Bihar: An Indian court sentenced a guy who was found guilty of pretending to be the son of a wealthy landowner to 41 years in prison. Soutik Biswas of the BBC assembles a compelling tale of duplicity and justice’s slow delivery.
In the eastern state of Bihar in February 1977, a teenage boy vanished as he was returning home from school.
The lone child of a wealthy and powerful zamindar (landlord) in the Nalanda area, Kanhaiya Singh, was coming home from his second day of exams. His relatives filed a police “missing person complaint.”
The search for Kanhaiya was unsuccessful. His elderly father fell into depression and started seeing charlatans. He was informed that his son was alive and would soon “emerge” by a village shaman.
A man in his early 20s came in a village in September 1981, only 15 kilometers (9 miles) from Kanhaiya’s home.
He claimed to sing songs and ask for money while wearing saffron clothing. He claimed to be the “son of a significant person” from the village of Murgawan, where the missing youngster was last seen.
Uncertainty exists regarding what transpired afterwards. However, it is known that Kameshwar Singh visited the area to verify the reports that his lost son had returned.
Singh was informed by some of his neighbors who were with him that the man was in fact his son, so he took him home.
“Because of my deteriorating eyes, I can’t see him clearly. I will retain him if you claim that he is my son “According to police records, Singh informed the men.
Ramsakhi Devi, Singh’s wife, learned of her son’s homecoming four days later while she and her daughter Vidya were in the state capital of Patna. As soon as she got back to the hamlet, she realized the man was not her son.
She claimed that this individual lacked Kanhaiya’s “cut mark on the left side of his skull.” A teacher from the boy’s school was another person he failed to recognize. But Singh was persuaded that the man was their son.
Ramsakhi Devi filed a case of impersonation a few days after the incident, and the man was briefly detained and held in jail for a month before being released on bond.
A man purported to be the landlord’s lost son throughout the course of the following four decades in order to gain entry to his home. What transpired is a terrifying tale of deception.
He adopted a new identity while out on bail, attended college, got married, started a family, and obtained additional false IDs.
Using these identification documents, he was able to vote, pay taxes, provide biometric data for a national identity card, obtain a weapons license, and sell 37 acres of Singh’s property.
He persistently refused to give a DNA sample to match with the daughter of the landlord to establish their relationship as siblings.
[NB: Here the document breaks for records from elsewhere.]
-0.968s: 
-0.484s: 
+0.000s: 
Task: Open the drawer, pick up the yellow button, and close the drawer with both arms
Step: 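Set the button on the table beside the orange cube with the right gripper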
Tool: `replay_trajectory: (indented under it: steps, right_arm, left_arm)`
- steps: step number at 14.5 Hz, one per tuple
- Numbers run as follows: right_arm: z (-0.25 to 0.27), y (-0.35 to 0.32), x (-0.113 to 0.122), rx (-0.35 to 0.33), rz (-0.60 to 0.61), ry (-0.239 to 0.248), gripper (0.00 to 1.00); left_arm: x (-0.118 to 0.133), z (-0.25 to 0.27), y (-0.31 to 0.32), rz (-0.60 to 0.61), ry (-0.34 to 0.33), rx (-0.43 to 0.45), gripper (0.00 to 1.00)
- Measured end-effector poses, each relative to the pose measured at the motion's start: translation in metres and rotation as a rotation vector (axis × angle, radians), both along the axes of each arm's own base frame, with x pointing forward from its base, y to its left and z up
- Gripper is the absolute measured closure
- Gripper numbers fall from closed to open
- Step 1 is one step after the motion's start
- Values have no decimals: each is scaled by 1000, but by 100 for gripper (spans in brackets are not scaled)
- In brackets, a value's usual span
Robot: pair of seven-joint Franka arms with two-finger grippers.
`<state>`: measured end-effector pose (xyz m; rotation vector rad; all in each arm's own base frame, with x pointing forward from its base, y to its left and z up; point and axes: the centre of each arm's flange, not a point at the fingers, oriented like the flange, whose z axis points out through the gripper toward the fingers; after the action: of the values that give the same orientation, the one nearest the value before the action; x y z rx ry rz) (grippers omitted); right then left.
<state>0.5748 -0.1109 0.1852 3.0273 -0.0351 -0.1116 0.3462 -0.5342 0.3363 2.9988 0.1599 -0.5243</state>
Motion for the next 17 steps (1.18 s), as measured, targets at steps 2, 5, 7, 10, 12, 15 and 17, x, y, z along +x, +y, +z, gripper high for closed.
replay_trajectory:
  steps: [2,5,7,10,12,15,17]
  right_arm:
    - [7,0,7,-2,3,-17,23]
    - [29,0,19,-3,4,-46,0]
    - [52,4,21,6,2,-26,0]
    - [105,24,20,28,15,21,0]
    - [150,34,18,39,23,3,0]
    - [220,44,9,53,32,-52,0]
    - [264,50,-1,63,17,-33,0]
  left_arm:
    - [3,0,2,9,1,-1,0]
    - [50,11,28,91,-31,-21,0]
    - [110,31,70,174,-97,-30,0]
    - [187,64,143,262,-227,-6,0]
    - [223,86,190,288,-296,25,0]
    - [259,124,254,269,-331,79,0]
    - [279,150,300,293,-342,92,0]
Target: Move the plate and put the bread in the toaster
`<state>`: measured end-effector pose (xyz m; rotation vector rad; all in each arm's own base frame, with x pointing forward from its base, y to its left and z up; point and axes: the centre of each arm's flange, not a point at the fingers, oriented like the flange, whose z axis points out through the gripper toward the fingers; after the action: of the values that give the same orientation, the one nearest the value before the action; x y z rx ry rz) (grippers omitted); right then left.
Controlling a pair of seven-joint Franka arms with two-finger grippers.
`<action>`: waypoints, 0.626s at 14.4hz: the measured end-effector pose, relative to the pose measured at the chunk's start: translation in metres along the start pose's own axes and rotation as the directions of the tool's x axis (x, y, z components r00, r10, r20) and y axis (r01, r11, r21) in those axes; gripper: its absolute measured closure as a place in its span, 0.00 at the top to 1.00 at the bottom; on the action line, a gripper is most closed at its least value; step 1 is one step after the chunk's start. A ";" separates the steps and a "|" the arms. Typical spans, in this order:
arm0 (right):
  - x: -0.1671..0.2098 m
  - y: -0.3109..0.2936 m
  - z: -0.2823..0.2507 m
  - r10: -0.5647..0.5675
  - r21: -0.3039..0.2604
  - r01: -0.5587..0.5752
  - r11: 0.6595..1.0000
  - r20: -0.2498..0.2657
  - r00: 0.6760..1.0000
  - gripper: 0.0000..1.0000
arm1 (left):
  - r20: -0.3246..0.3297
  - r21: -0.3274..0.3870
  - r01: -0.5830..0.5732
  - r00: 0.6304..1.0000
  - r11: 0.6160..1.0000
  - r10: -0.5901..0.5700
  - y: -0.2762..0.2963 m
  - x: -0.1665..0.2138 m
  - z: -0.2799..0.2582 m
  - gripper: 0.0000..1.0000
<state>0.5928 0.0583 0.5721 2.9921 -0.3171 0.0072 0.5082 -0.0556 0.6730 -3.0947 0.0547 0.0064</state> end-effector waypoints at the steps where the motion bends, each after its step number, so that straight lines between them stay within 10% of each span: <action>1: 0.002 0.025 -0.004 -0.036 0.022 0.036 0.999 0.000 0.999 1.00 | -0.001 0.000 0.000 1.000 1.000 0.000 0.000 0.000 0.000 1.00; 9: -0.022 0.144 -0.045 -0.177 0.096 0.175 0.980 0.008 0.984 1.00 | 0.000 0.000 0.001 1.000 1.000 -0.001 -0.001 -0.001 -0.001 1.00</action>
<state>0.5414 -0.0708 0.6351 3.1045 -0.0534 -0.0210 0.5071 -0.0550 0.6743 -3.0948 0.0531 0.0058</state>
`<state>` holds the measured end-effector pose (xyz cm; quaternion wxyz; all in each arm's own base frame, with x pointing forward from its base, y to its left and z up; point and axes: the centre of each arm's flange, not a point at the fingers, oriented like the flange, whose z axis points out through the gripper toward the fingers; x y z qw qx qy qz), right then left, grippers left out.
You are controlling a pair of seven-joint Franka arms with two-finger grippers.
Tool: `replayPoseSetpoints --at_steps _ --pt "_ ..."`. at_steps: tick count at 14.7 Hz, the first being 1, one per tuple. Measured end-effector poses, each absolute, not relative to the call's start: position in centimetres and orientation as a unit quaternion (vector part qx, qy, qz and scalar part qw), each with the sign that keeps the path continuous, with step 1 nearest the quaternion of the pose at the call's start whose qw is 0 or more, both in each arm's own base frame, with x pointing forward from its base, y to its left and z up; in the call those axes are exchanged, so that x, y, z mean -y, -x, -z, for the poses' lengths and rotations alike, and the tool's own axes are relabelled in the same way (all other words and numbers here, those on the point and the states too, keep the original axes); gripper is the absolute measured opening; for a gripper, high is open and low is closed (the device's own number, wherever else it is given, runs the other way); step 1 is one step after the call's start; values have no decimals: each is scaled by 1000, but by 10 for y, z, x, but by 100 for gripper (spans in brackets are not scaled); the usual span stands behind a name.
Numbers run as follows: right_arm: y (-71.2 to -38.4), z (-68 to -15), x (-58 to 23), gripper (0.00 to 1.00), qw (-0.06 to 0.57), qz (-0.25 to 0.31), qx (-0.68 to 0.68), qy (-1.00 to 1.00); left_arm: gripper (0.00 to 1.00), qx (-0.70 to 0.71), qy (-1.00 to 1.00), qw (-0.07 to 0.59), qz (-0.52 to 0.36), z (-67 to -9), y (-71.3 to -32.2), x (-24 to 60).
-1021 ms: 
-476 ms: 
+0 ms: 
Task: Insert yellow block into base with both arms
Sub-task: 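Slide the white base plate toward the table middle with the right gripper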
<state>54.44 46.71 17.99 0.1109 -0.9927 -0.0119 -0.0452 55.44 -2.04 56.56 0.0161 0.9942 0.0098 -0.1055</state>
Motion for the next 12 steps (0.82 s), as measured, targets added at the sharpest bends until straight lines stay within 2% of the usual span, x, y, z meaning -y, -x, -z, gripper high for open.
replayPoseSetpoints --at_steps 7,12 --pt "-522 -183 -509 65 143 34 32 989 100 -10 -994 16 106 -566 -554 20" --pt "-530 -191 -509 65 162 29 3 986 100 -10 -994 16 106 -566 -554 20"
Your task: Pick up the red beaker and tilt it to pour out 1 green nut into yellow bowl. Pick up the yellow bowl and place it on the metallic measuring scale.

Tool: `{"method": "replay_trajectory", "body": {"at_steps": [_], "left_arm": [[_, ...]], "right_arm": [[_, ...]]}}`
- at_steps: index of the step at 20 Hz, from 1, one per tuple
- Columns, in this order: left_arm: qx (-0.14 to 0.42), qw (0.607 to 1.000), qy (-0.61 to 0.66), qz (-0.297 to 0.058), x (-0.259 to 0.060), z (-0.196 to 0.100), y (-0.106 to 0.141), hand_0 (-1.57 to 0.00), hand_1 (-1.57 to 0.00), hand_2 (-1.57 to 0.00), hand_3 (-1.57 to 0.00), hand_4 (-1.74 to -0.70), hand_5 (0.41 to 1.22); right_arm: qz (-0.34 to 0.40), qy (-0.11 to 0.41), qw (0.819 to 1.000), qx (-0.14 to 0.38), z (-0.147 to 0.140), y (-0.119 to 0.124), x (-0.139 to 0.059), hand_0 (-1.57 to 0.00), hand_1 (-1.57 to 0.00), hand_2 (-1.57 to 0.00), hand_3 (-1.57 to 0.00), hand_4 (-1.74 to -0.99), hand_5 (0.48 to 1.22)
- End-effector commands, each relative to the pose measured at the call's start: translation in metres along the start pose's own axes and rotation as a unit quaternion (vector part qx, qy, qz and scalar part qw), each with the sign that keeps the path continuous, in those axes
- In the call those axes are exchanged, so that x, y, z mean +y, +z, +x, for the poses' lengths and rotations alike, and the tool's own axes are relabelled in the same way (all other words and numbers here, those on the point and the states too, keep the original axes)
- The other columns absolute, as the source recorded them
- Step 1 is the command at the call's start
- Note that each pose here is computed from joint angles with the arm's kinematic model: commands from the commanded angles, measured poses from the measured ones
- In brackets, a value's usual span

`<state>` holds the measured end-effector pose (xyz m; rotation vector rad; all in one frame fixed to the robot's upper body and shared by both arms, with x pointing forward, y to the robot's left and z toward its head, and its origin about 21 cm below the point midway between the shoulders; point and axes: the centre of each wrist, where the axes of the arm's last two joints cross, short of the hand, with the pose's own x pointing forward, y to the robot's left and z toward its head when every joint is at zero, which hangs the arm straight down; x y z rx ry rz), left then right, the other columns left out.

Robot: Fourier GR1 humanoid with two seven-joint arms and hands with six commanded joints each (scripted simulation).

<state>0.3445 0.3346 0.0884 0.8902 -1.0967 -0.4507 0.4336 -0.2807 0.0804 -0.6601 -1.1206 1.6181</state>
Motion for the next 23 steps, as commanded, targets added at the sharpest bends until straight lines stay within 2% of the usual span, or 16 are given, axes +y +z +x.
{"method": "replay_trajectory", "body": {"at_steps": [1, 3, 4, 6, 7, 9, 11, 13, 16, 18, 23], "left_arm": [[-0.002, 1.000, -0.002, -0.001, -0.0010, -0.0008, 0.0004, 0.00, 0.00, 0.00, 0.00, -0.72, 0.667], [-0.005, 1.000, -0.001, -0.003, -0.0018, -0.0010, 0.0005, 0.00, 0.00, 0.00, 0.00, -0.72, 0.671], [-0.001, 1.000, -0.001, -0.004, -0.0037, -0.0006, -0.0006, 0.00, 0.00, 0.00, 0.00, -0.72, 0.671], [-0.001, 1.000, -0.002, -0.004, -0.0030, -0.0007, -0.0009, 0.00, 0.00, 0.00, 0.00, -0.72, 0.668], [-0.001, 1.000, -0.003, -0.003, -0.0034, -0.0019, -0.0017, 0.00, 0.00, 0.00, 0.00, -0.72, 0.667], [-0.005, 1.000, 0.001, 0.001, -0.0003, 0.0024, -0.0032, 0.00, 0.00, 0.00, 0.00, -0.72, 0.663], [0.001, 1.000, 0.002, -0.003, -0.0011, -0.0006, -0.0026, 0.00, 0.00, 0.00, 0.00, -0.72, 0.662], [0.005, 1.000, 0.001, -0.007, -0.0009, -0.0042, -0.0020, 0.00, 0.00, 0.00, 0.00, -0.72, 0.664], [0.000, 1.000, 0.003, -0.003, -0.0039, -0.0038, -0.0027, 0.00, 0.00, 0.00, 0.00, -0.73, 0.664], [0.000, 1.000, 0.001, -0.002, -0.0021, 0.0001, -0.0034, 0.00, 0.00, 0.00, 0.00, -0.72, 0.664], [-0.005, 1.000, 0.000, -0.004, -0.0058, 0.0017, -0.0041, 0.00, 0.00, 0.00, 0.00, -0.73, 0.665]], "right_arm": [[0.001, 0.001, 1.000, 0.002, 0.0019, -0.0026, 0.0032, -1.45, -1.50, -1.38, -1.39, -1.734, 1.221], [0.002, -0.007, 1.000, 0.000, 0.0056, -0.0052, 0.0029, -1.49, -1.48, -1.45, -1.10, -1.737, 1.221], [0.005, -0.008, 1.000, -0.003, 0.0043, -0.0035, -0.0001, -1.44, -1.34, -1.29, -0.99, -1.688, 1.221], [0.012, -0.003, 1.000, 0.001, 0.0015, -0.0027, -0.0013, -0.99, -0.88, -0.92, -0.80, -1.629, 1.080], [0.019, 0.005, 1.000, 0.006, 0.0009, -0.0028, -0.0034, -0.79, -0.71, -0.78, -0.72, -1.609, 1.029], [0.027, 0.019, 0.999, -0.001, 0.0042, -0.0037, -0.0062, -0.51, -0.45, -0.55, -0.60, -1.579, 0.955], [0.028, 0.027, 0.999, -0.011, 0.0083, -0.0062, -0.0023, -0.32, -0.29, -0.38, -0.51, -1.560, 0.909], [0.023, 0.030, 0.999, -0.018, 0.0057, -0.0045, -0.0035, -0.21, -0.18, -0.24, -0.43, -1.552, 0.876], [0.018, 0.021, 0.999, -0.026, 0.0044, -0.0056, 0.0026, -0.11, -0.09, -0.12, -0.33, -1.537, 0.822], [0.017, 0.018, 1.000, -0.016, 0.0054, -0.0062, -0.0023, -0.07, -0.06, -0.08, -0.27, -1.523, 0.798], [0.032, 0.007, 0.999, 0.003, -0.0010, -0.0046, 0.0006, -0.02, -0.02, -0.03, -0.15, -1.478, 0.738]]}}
He even attempted to “kill” his former identity with a bogus death certificate in a move that shocked the court.
The story of the imposter is a sobering commentary on the slow-moving Indian judiciary and incompetent government officials; the country’s courts are currently handling close to 50 million cases, more than 180,000 of which have been waiting for more than 30 years.
Curiously, the man is listed in official documents as Kanhaiya Ji, an Indian honorific. A first and last name is a method of identifying that is generally accepted.
However, the judges who convicted the man of impersonation, defrauding, and conspiracy and sentenced him to seven years in prison claimed that his real name was Dayanand Gosain and that he was a native of a village in the Jamui area, some 100 kilometers (62 miles) from his “adopted” home.